Blistered shishito peppers is the kind of appetizer I'd only ever eaten in a restaurant, and lately they are popping up on every menu in Brooklyn. Each time my husband and I saw it on a menu, we ordered it because it seemed like a special treat that we couldn't make at home…until recently when I saw the peppers in my local grocery store and realized I could recreate the dish at home. So I bought a package, took them home, and started experimenting.
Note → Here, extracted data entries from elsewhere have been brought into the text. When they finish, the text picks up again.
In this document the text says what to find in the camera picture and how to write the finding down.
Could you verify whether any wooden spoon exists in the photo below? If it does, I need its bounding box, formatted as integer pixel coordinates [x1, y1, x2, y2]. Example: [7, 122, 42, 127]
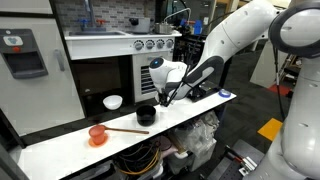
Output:
[103, 124, 150, 136]

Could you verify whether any black mug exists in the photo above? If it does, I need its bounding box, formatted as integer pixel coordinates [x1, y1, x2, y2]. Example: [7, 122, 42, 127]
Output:
[135, 104, 157, 127]

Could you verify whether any orange saucer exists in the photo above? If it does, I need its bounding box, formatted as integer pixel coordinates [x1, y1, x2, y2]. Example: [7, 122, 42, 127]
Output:
[87, 134, 110, 149]

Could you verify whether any yellow floor marker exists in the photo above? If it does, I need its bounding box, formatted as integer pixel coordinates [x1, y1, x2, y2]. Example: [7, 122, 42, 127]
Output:
[256, 117, 284, 142]

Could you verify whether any grey pot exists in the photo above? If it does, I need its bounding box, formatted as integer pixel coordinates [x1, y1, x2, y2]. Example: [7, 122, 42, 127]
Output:
[128, 16, 151, 35]

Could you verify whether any orange plastic cup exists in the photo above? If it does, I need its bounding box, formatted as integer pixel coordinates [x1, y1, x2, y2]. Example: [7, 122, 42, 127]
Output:
[88, 124, 107, 146]

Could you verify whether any grey toy faucet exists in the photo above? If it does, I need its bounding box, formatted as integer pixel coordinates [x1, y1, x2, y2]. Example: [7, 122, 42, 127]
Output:
[82, 0, 98, 32]

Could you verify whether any white board panel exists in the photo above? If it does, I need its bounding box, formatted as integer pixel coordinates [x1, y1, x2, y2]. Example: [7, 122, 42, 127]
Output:
[249, 39, 285, 90]

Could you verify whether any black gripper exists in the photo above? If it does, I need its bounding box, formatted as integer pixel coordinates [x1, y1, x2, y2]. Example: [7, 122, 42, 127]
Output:
[159, 90, 175, 108]

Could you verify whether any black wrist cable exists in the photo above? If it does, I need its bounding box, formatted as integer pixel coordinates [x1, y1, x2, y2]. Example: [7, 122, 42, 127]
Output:
[162, 43, 203, 108]

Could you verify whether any yellow cable bundle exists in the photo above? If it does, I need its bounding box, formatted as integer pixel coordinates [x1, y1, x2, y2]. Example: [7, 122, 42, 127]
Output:
[118, 146, 162, 176]

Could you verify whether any clear bin with cables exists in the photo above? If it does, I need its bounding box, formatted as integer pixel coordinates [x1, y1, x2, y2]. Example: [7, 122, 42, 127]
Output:
[112, 142, 165, 180]

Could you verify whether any black 3D printer frame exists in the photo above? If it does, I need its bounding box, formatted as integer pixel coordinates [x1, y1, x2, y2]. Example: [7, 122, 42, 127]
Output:
[172, 34, 232, 103]

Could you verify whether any blue tape roll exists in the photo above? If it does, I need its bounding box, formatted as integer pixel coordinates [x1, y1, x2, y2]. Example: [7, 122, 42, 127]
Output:
[218, 88, 232, 99]

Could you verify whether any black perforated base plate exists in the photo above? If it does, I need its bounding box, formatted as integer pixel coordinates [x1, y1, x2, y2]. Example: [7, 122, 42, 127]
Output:
[206, 139, 268, 180]

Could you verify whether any red floor marker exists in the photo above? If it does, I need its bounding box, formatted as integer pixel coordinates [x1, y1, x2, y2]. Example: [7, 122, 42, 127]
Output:
[267, 83, 290, 97]

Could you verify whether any black base cable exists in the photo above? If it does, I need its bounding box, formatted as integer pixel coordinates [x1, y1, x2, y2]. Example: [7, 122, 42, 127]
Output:
[272, 44, 286, 122]

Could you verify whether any pink plastic container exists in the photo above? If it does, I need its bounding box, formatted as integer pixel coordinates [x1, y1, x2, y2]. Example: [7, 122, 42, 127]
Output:
[155, 135, 180, 158]

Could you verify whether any white toy kitchen stove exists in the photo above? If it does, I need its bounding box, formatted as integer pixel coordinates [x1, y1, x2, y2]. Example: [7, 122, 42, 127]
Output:
[64, 29, 183, 105]

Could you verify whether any clear plastic bag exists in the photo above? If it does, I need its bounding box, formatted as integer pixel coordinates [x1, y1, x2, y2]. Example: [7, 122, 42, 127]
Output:
[172, 110, 221, 158]

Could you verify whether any white plastic container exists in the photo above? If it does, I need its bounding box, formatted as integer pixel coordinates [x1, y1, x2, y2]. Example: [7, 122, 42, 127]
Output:
[167, 151, 192, 175]

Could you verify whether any silver metal bracket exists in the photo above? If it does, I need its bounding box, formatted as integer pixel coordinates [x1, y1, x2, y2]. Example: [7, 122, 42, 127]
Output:
[237, 155, 259, 177]

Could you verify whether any white bowl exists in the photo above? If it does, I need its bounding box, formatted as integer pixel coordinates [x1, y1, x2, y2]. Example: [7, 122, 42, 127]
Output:
[102, 94, 124, 111]

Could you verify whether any silver pot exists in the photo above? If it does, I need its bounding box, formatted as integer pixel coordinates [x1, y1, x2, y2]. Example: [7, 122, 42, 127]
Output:
[153, 21, 175, 35]

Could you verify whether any white toy fridge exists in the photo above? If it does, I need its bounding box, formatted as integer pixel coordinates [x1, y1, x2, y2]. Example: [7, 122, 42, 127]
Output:
[0, 0, 86, 138]

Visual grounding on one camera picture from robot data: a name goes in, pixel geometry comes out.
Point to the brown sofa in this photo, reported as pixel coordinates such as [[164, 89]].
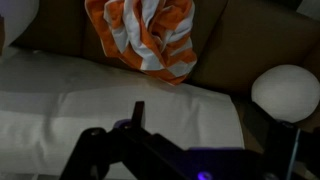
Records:
[[253, 43]]

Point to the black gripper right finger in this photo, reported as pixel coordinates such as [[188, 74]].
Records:
[[266, 125]]

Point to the white round ball cushion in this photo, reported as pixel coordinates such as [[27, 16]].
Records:
[[286, 91]]

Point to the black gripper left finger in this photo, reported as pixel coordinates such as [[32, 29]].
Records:
[[137, 113]]

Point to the bed with white sheet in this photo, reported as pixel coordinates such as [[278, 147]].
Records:
[[100, 113]]

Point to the orange white striped towel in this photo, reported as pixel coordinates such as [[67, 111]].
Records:
[[146, 43]]

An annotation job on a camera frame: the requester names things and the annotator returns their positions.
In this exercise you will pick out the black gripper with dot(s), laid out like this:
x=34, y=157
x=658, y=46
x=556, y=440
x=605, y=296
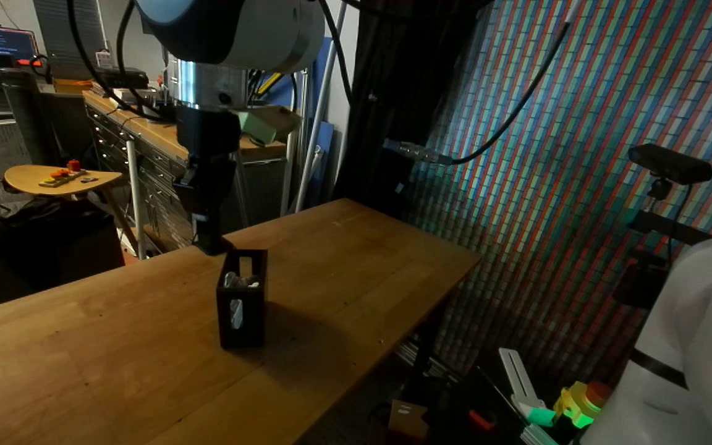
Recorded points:
x=208, y=139

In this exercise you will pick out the black mesh box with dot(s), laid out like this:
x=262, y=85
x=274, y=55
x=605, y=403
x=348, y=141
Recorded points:
x=239, y=324

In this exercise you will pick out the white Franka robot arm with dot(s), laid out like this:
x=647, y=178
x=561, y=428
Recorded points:
x=232, y=27

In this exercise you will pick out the small cardboard box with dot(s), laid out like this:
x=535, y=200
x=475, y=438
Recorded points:
x=405, y=422

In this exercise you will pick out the wooden top workbench with drawers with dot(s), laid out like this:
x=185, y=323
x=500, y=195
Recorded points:
x=147, y=137

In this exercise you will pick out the small red tool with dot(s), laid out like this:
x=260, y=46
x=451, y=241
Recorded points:
x=64, y=172

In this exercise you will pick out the black bag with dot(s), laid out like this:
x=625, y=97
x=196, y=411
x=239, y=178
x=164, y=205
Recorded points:
x=123, y=80

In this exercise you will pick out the black storage case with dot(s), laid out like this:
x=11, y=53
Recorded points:
x=49, y=244

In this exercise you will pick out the small red plastic piece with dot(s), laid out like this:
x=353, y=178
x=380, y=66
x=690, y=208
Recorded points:
x=480, y=422

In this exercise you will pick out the white flat plastic strip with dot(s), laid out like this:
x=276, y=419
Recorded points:
x=520, y=378

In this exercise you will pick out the yellow green plastic toy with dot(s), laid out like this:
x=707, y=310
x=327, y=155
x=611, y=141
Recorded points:
x=579, y=403

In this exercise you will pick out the black camera on stand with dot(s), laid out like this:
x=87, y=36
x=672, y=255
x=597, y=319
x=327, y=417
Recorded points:
x=667, y=163

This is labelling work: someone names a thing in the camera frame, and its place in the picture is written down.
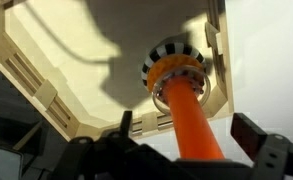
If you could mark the light wooden tray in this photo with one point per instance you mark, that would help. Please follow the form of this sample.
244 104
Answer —
69 50

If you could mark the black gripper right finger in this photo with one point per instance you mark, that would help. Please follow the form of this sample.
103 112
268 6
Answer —
276 156

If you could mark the orange cylinder peg block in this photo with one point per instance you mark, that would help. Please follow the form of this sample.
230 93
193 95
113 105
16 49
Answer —
192 126

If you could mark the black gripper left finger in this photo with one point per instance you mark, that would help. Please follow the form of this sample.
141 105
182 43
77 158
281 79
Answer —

I started by throwing them in an oiled pan, and sautéed them, but didn't get that crisp exterior all of the restaurant versions had. So I broke out my creme brûlée torch and started firing them while they were in the pan, spending time on each pepper, broiling each one until they were scorched on all sides. Finally, I got the consistency I was looking for! Then all I did was finish them with lime juice and a heavy sprinkle of salt. They were so easy and quick to make that it's crazy that we didn't make them at home earlier.
If you don't have a creme brûlée torch you could either sauté them in a cast iron pan until they blister, or put them under the broiler.
Blistered Shishito Peppers with Salt and Lime
- Shishito Peppers
- 2 Tbsp of oil
- Juice of one lime
Heat oil in pan over medium-high heat. Cook peppers, turning occasionally, then broil each one with torch on each side. Remove from heat, finish with juice of one lime and salt. Serve immediately.
They make a great healthy snack or an appetizer that you can serve to friends with cocktails outside when the weather starts getting nice. Enjoy!!